Remember that old nonsensical hippie line from the Vietnam anti-war protest era? “Suppose they held a war and nobody came?” (The Monkees even made a terrible pop song about the subject; people forget how truly desperate things got for America there during the late Sixties.) Okay, so we know that was obviously just stupid tie-dyed fantasy politics, but hear me out for a moment: Suppose they held an authoritarian coup and everyone in the legislature just decided to vote against it instead?
Because near as I can tell, that’s what just happened on Tuesday, December 3 — within the span of a few hours — in South Korea. I’m not quite sure, however, because everybody in the American media had already moved on to more important matters by Thursday morning, such as: Is it wrong to openly cheer when a health-care CEO is brutally assassinated for unknown reasons in broad daylight? (The Left has complicated thoughts on this matter.) Furthermore, I frankly don’t know the first thing about South Korean history or politics and will not pretend to for the purposes of this brief piece. In fact, it was an unexpectedly life-affirming moment on Twitter on Tuesday when everybody looked at the breaking news of the attempted coup and collectively agreed, “Yeah I have no idea what the hell is going on here either.” (Score one for intellectual humility there, social media!)
But apparently South Korean president Yoon Suk Yeol, of the right-wing People Power Party, briefly declared martial law on Tuesday in what looked for all the world like a coup of the sort South Korea has periodically seen throughout its postwar history. President Yoon went on television without prior warning to announce he was outlawing all political activity by South Korea’s opposition party, citing the need to protect the country from “North Korean communist forces” and “antistate forces,” and to “rebuild and protect” South Korea from “falling into ruin.”

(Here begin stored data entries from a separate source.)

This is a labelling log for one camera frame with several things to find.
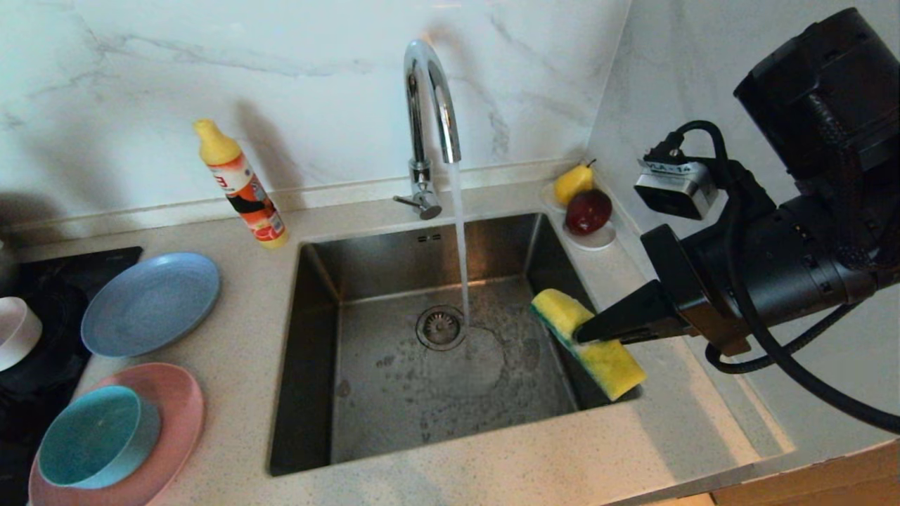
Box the round metal drain strainer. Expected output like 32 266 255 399
415 306 468 352

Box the pink plate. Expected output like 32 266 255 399
27 362 206 506

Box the black induction cooktop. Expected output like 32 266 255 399
0 246 144 506

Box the black braided cable sleeve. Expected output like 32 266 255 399
705 301 867 375

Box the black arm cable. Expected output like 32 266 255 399
660 119 900 435

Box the teal bowl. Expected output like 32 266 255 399
37 384 162 490

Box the blue grey plate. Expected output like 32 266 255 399
80 252 222 358

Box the yellow green sponge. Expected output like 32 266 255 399
529 287 648 403

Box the yellow pear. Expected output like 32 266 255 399
553 159 597 208

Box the pale pink bowl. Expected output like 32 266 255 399
0 295 44 373

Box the dark red apple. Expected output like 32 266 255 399
565 188 614 237

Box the small white dish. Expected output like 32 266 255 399
540 181 618 252

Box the orange dish soap bottle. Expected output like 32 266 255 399
193 118 290 249

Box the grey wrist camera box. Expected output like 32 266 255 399
633 157 720 221

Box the chrome gooseneck faucet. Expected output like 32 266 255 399
393 39 463 221

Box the stainless steel sink basin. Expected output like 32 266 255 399
267 212 643 477

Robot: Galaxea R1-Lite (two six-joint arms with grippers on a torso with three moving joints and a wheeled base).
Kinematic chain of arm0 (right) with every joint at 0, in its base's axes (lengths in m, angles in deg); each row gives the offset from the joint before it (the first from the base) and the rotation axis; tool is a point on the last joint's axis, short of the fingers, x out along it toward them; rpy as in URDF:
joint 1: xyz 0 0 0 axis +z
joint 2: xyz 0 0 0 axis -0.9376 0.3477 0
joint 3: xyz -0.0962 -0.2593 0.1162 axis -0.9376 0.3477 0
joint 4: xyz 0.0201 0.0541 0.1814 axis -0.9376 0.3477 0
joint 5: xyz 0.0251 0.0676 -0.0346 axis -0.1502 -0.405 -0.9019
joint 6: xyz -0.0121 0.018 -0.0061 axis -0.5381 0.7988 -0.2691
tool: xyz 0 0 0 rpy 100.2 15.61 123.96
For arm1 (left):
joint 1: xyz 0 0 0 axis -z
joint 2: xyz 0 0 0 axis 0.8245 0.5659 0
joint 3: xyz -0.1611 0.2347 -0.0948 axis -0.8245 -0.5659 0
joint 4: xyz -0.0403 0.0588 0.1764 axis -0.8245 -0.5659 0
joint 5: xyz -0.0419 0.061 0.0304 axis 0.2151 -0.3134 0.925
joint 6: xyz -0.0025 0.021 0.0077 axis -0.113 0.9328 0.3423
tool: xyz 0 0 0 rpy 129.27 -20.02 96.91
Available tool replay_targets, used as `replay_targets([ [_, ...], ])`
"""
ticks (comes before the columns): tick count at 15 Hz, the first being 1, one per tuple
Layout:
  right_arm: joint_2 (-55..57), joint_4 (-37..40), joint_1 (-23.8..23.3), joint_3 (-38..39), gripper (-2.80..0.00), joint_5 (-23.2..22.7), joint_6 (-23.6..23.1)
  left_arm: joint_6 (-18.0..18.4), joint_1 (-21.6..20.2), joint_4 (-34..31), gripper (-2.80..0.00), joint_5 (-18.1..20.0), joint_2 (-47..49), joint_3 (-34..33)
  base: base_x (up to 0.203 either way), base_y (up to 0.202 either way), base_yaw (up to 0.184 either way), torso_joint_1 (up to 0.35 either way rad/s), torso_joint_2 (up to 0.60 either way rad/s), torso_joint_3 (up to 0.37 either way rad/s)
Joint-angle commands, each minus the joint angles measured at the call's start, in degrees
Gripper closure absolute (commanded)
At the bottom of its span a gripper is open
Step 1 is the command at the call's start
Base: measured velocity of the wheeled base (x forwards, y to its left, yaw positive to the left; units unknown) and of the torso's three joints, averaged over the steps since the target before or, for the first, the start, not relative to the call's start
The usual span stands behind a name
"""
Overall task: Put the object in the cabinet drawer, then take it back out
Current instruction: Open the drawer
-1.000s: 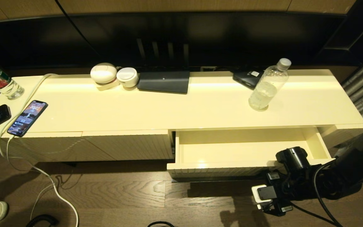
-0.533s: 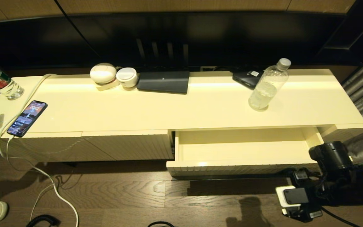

And then . . . well, it seems that South Korea’s parliament — overwhelmingly controlled after disastrous 2024 elections by said opposition party — simply voted against it. And that was that. Yoon lifted martial law, declared the state of emergency over, and said, “It’s late at night and I’m tired, so never mind.” (I am not kidding about that last part, either: That’s basically what he said.) Of course, it wasn’t over. Perhaps Yoon thought he could slink back to work the next day like George Costanza returning to his job after announcing his resignation, but instead he was impeached by parliament yesterday — and it’s hard to blame them, given that as recently as 48 hours ago they were being barricaded into the capitol building in Seoul by military police. (I hope Yoon offers, “Was that wrong? Should I not have done that?” as his defense.)
If you’re looking for valuable geopolitical insight into all of this, then buddy you came to the wrong place. I know only two things about South Korean politics: (1) This isn’t the first time they’ve had an anticommunist coup, but the others worked; (2) Korean names are written [LAST NAME] + [FIRST NAME] and not the other way around, which I’ll never get used to.
I therefore prefer to focus on the single most wonderful detail of the entire affair, the only part of any of this I actually put any journalistic effort into verifying and confirming, because when I first read it I thought, “No way. They couldn’t have done that on purpose, right?” You see, apparently one well known thing about President Yoon Suk Yeol is that he is a sad and isolated man. The New York Times describes him as “desperate and frustrated” in their headline, as you see them straining mightily to analogize him to Trump circa December 2018: a right-wing candidate who had won a narrow and disputed presidential victory two years prior, then received a midterm pasting in the national legislature.
But me, what I naturally fixated on was the all-too-perfect characterization made by pro-Yoon partisans in the South Korean legislature: “Pro-Yoon legislators argued in the party meeting that the president declared martial law because he was ‘lonely’ and ‘needed a friend to talk to’.”